Beauty used to be a gift bestowed upon the few for the rest of us to admire. Today it's an achievement, and homeliness is not just a misfortune but a failure. Not every woman can be made into a beauty queen; but with diet, exercise, and surgery, any woman can become attractive and remain preternaturally young--or wide-eyed, anyway. Like wealth, beauty is supposedly accessible to everyone these days; so ugly people, like poor people, are apt to be considered responsible for their plights.
Beauty has long been equated with goodness--and not just in fairy tales. (How often have you heard it said that Katherine Harris or the presurgical Linda Tripp looked the part?) Now more than ever, not being beautiful is likely to be viewed as a moral shortcoming, a sign of sloth. What do people sometimes say of a wrinkled, overweight woman? "She let herself go," they cluck, as if the natural processes of aging and death were merely lapses in self-discipline.

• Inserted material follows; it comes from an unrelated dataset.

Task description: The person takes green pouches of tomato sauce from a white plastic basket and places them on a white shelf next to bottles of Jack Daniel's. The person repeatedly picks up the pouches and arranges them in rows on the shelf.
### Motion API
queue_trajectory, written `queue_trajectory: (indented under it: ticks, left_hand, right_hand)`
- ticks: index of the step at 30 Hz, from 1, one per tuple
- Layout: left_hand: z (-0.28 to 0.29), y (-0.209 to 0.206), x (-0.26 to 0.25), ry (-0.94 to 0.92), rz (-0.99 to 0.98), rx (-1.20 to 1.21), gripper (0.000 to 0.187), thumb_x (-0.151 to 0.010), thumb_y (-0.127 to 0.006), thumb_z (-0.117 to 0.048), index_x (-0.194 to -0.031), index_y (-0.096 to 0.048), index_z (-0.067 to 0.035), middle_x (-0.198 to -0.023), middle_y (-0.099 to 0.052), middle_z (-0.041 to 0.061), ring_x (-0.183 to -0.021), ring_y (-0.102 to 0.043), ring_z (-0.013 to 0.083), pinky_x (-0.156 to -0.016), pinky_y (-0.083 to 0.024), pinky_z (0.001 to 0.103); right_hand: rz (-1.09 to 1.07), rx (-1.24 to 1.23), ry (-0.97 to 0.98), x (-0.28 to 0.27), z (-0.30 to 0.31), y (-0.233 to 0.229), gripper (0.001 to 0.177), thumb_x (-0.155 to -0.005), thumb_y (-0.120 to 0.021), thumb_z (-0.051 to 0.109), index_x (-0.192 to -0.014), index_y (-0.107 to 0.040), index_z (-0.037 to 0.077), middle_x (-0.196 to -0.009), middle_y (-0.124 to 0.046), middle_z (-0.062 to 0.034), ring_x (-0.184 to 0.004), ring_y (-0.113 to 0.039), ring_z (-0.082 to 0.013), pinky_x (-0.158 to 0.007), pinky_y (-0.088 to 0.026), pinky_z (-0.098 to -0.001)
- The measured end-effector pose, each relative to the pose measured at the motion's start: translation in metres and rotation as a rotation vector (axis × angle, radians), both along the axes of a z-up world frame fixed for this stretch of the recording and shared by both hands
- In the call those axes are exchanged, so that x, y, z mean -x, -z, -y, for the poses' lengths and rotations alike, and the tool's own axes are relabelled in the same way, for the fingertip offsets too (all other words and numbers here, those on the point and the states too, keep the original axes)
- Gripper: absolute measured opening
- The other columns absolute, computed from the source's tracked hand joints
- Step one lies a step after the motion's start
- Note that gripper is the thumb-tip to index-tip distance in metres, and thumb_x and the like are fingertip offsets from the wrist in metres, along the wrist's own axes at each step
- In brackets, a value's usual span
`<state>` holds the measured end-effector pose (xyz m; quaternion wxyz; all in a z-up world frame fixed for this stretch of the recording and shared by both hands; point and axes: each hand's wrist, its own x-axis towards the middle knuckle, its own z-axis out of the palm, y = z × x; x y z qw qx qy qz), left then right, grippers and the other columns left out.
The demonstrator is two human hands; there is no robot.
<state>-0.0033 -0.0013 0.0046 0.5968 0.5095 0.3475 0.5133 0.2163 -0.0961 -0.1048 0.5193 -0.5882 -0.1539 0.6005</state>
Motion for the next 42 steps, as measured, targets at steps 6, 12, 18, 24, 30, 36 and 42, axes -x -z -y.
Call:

The notion that we can master fate and maybe even our mortality has long been fundamental to the self-help culture, in which diseases like cancer are likely to be blamed at least partly on bad attitudes. New Age guru Deepak Chopra says that with the right attitude we can live practically forever. He promises us a world in which old age, infirmity, and death "do not exist and are not even entertained as a possibility." This may seem like wishful thinking at its most puerile, but Chopra is as popular as a Park Avenue plastic surgeon. No one goes broke offering us the false courage of positive thinking in place of the strength to watch ourselves age unblinkingly.